> _INSTRUCTIONS TO FOLLOW_: The lines you need are those holding the word "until"; pull them from the material.

SUPPLIED DATA section start

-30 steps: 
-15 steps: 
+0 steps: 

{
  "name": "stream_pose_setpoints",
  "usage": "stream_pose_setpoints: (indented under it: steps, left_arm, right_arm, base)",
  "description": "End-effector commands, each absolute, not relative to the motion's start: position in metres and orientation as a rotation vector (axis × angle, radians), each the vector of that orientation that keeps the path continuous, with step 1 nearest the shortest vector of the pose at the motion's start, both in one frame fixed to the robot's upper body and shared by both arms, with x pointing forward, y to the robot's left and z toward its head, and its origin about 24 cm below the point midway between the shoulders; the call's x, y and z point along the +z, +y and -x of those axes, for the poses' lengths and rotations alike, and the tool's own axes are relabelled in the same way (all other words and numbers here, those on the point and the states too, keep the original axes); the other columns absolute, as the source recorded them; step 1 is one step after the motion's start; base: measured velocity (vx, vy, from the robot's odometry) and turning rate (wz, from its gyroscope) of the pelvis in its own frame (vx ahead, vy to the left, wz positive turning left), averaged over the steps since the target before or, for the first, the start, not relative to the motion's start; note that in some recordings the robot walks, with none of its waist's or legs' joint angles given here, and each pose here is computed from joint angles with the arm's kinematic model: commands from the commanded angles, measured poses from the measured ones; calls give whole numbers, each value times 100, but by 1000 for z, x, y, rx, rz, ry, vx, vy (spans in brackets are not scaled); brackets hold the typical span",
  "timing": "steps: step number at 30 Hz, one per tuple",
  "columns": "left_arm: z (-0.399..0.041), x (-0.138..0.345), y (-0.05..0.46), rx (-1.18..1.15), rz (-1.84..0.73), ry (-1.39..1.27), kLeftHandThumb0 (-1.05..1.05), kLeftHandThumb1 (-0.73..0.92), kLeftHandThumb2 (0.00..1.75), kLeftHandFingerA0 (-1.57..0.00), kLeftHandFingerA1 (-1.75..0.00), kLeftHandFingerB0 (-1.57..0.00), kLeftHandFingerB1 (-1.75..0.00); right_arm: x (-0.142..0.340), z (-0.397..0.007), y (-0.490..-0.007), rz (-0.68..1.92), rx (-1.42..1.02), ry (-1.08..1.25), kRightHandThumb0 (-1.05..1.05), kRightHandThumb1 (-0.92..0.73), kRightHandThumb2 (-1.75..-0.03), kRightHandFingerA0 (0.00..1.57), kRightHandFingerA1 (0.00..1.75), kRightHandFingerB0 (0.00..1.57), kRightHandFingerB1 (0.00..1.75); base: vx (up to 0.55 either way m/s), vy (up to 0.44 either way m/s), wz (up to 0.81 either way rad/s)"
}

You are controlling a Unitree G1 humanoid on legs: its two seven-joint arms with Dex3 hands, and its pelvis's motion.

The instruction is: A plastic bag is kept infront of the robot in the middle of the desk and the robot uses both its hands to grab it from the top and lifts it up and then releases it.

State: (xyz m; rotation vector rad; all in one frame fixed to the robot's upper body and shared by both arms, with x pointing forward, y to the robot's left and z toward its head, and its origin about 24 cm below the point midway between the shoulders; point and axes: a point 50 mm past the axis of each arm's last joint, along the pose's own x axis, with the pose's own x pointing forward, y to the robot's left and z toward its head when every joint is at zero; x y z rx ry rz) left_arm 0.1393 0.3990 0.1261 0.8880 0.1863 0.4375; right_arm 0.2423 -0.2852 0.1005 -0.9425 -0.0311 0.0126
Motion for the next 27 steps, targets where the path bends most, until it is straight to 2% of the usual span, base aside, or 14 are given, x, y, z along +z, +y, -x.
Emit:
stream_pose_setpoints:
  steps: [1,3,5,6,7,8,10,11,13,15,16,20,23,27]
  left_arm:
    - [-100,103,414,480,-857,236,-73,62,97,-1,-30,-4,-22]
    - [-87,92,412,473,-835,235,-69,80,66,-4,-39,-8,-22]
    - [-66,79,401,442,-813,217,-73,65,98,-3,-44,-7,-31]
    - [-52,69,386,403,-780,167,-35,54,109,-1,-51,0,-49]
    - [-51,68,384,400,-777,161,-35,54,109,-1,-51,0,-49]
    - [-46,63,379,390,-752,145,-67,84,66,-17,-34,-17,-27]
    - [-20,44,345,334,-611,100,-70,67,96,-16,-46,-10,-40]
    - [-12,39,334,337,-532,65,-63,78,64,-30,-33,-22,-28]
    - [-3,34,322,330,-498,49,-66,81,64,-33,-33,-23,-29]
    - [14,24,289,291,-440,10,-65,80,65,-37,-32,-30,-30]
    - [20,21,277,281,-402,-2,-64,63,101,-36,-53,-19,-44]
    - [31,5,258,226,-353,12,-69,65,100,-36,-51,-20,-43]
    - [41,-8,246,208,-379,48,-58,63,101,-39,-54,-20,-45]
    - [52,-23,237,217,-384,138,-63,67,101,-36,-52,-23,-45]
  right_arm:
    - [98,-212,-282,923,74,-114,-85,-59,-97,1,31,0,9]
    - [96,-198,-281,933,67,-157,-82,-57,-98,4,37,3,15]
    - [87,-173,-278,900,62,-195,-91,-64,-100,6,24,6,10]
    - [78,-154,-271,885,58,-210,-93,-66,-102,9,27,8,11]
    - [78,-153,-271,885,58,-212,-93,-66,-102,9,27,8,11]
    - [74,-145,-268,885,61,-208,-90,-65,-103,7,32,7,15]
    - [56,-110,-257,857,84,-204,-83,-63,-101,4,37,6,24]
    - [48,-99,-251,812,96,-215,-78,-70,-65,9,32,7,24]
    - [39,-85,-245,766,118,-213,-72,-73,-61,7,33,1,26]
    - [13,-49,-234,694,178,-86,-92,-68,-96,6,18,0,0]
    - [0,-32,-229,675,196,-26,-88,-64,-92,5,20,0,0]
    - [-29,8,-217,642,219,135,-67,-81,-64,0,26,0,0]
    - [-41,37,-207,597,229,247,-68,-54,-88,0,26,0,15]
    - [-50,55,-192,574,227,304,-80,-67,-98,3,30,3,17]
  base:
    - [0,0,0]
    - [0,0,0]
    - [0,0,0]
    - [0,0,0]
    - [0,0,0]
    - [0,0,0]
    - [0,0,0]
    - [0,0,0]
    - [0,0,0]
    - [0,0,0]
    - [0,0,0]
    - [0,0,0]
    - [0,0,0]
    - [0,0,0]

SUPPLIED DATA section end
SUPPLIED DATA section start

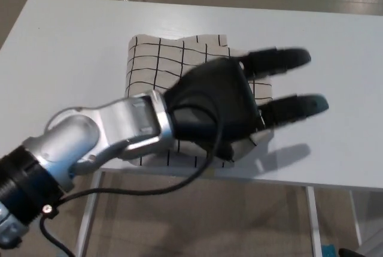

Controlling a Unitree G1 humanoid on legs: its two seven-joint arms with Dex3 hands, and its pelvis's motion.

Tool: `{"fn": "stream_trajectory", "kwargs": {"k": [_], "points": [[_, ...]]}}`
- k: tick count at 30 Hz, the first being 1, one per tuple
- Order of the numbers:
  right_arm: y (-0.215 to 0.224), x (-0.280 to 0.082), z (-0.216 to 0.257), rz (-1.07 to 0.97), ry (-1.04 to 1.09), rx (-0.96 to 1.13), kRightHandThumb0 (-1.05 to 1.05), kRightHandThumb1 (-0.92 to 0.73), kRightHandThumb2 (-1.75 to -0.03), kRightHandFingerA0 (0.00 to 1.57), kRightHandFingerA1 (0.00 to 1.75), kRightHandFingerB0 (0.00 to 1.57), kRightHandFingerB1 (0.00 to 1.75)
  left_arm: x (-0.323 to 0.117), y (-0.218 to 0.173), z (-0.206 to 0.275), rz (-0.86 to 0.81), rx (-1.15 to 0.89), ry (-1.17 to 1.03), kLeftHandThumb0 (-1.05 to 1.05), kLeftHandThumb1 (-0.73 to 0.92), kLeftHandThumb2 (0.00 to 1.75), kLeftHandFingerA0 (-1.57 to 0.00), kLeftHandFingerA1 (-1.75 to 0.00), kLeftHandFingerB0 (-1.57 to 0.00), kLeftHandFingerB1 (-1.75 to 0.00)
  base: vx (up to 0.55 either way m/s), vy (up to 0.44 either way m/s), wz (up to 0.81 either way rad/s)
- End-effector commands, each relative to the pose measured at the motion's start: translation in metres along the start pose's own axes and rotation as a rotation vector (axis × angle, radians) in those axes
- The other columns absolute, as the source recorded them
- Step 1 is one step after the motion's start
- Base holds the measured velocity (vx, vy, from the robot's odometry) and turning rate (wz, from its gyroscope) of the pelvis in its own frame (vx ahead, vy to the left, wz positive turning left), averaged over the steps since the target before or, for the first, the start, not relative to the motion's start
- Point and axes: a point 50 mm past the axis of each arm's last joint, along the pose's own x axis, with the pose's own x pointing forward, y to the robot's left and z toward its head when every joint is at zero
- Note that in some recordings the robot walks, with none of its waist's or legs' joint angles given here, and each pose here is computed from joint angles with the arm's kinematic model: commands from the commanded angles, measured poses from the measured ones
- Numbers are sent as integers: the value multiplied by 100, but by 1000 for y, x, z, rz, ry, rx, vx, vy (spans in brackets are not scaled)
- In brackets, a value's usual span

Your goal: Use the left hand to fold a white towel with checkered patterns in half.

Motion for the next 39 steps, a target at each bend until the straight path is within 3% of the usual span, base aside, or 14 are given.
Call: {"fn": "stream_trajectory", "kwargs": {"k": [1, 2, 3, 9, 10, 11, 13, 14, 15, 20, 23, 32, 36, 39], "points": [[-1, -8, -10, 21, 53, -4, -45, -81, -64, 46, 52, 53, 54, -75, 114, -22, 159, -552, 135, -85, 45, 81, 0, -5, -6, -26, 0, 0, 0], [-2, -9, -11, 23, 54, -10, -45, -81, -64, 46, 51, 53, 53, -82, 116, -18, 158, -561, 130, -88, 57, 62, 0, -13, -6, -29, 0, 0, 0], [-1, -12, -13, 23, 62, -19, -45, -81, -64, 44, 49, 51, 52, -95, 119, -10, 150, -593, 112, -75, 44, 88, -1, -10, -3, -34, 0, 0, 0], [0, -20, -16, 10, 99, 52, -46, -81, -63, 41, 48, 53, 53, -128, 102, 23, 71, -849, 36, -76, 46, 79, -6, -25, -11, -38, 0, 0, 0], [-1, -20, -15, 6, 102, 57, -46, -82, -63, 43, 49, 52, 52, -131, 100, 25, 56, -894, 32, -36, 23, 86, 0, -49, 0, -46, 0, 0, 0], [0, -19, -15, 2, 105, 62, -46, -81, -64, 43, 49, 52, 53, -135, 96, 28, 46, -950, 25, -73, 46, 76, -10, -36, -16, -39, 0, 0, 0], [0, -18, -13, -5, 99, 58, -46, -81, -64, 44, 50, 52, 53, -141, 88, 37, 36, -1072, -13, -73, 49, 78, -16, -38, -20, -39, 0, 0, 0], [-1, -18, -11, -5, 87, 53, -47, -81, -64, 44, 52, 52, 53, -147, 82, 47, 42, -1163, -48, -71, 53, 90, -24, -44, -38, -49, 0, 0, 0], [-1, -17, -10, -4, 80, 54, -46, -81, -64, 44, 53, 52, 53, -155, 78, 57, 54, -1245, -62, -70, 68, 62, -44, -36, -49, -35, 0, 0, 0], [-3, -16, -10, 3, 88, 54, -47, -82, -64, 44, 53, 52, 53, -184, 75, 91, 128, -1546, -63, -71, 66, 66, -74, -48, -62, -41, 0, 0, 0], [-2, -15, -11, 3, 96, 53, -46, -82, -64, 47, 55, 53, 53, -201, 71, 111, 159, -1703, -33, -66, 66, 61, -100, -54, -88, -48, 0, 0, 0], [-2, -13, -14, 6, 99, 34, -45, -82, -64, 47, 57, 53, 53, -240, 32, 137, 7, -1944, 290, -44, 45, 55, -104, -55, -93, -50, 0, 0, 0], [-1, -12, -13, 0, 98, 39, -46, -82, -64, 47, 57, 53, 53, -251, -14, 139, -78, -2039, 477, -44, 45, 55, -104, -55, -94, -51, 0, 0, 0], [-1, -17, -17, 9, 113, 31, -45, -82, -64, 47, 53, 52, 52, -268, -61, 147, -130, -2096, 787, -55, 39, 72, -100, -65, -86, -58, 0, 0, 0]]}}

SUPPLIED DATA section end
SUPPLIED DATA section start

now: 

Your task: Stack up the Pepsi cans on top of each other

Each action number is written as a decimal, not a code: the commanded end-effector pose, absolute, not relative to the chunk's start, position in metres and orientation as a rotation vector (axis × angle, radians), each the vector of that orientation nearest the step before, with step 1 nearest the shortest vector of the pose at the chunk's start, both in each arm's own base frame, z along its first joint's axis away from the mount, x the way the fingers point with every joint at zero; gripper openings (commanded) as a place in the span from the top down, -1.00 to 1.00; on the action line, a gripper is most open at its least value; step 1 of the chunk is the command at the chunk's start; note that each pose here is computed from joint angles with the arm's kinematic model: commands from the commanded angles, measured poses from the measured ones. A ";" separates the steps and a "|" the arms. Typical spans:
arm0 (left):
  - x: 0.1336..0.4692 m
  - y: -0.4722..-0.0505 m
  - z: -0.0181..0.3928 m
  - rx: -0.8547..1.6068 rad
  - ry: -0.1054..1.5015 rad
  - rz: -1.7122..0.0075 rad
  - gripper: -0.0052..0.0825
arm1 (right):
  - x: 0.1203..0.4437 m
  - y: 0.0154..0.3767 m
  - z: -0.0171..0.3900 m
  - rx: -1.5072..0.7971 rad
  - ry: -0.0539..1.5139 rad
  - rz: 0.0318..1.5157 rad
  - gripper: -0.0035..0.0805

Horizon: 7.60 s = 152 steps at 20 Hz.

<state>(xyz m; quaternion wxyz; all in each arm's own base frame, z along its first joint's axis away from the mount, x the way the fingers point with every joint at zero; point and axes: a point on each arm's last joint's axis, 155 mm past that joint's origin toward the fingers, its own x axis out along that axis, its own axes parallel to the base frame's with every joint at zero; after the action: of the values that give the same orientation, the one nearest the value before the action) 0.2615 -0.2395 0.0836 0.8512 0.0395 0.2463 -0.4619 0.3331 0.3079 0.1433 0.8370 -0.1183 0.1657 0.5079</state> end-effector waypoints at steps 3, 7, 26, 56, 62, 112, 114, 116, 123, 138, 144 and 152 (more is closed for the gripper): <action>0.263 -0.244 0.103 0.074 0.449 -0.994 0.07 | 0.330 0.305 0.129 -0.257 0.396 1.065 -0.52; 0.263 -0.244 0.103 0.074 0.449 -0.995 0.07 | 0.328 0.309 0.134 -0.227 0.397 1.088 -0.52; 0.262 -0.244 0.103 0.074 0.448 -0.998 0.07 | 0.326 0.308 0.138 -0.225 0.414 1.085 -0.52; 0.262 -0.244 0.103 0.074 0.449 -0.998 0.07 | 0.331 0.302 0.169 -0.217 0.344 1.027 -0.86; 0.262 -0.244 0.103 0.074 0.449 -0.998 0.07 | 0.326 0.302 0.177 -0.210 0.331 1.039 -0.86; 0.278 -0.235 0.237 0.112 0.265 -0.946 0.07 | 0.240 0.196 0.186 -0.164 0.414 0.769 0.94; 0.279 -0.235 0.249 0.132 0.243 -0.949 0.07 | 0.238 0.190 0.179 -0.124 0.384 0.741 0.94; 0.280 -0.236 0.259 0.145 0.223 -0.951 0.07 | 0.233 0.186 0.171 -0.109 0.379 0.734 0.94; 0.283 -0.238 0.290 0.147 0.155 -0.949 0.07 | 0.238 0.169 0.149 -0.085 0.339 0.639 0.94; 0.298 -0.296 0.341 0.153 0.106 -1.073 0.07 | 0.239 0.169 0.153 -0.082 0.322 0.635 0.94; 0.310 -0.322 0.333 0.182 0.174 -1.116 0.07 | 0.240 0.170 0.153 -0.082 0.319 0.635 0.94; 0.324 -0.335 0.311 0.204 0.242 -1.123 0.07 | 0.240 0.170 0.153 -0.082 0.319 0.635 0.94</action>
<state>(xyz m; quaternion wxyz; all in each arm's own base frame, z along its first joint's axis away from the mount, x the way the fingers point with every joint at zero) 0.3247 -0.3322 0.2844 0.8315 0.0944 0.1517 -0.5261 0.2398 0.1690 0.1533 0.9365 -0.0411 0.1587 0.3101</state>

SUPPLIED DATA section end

> _WRITTEN SOLUTION_:
Motion for the next 27 steps, targets where the path bends most, until it is straight to 2% of the usual span, base aside, or 14 are given, x, y, z along +z, +y, -x.
Motion for the next 39 steps, a target at each bend until the straight path is within 3% of the usual span, base aside, or 14 are given.

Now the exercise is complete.